ZeroDivisionError when trying to use RelevantFeatureAugmenter #524

nicholasg97 · 2019-03-31T09:13:27Z

I'm getting an error when I attempt to use the RelevantFeatureAugmenter both by itself and within a pipeline, both produce the same error.

I'm having a very similar issue as described here.

My original Dataframe "reframed" consists of an id, time columns as well as two additional columns, one with my time series lagged by 1 ( 'var1(t-1)' ) and the other with the target time series ( 'var1(t)' ). Thus my data format is flat. My target and feature columns are both numerical with negative, zero, and positive values.

My code is as follows,

reframed_features = reframed.drop(columns=['var1(t)'])
y = reframed['var1(t)']

augmenter = RelevantFeatureAugmenter(column_id='id', column_sort='time')

augmenter.set_timeseries_container(reframed_features)
X_train = pd.DataFrame(index=y.index)

augmenter.fit(X_train, y)

The same of the y Series is (25742,) and of X_train is (25742, 0) while reframed_features has a shape of (25742, 3).

The error I'm getting is

File "...\tsfresh\utilities\dataframe_functions.py", line 138 in _normalize_input_to_internal_representation

timeseries_container[column_sort] = np.repeat(sort, (len(timeseries_container) // len(sort))

ZeroDivisionError: integer division or modulo by zero

When I run the "pipeline_with_two_datasets.ipynb" everything works just fine.

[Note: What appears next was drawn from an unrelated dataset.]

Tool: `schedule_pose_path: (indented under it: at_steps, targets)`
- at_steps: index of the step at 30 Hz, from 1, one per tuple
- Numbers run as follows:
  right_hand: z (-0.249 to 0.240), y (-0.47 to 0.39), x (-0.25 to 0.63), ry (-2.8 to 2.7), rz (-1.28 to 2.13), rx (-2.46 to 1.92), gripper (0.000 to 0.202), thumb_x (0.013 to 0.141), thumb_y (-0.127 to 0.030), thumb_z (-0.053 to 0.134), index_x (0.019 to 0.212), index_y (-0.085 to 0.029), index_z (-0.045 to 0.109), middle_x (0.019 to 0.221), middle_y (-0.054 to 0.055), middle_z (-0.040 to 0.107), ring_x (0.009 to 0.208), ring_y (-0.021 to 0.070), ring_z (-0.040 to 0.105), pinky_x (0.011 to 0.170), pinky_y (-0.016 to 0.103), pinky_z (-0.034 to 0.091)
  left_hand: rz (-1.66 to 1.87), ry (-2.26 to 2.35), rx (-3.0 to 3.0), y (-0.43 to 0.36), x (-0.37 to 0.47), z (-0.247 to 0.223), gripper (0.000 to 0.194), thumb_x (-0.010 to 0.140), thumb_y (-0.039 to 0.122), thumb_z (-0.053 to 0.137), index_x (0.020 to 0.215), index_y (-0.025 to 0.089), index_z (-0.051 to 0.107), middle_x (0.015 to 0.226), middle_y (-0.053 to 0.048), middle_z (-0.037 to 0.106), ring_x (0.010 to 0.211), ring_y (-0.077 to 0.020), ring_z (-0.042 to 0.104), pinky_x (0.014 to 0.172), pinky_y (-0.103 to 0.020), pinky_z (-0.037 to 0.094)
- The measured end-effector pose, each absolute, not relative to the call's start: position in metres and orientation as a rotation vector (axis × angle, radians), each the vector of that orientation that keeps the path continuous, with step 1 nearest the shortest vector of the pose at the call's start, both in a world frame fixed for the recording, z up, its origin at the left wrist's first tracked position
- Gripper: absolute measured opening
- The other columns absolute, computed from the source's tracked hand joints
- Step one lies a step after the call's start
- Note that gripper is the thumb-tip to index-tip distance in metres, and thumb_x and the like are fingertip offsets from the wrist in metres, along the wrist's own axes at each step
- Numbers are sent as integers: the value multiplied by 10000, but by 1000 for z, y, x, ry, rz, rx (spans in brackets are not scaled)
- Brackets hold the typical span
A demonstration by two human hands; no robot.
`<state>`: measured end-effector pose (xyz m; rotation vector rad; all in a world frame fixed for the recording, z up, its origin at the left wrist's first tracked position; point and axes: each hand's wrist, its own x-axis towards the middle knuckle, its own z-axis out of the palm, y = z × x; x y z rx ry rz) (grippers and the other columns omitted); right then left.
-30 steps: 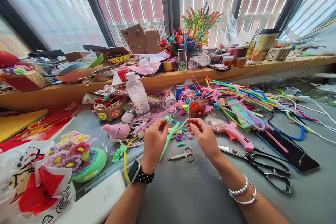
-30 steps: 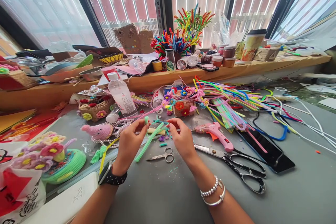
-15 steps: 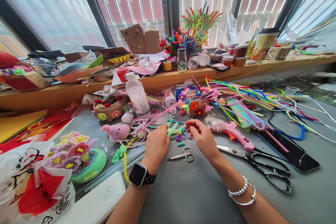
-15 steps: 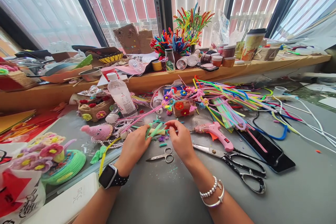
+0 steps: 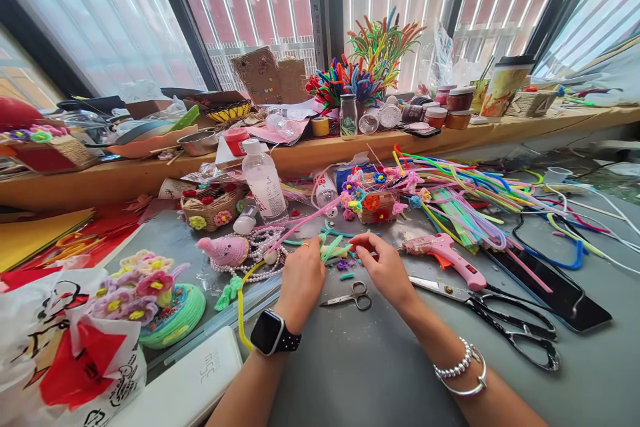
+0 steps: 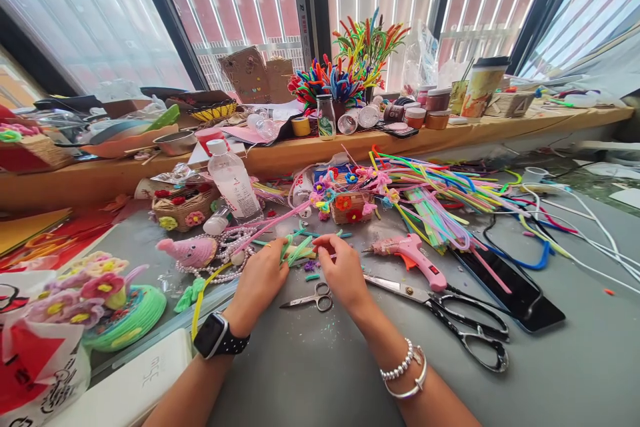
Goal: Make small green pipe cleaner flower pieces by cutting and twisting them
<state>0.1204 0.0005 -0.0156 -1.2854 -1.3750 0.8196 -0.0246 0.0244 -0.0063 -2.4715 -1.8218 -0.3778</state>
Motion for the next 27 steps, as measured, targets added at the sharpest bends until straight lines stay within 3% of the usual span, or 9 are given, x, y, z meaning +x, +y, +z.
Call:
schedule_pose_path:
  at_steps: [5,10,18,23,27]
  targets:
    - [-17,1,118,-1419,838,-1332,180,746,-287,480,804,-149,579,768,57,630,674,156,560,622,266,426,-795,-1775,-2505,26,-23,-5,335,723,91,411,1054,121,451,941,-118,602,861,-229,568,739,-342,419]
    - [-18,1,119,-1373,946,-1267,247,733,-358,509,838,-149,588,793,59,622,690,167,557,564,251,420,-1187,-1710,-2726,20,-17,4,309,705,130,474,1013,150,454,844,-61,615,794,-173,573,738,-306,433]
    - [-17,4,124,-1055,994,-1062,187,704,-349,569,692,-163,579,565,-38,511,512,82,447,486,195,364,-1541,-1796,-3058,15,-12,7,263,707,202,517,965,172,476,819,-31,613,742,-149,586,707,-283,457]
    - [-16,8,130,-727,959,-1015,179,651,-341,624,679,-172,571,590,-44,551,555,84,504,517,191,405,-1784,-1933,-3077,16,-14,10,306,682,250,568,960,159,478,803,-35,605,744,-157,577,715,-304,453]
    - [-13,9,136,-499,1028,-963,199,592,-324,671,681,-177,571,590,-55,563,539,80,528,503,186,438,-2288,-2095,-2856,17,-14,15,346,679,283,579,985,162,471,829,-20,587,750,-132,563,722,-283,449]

If I add column_kind to the RelevantFeatureAugmenter I get a ValueError: The truth value of a Series is ambiguous. Use a.empty, a.bool(), a.item(), a.any() or a.all(). Could this be because I'm attempting to only extract values from one feature (although I just tested this and adding another feature doesn't seem to correct things)? Another area where I think things could be going wrong is that the dataframe I use to "set_timeseries_container" is the same length as the X_test I'm attempting to extract. If this is the cause is there no other way to extract the same features on a new data set, this would be a big issue for me as I'm going to be using new "online" data all of the time. Please forgive me if I'm making a silly error. Thanks.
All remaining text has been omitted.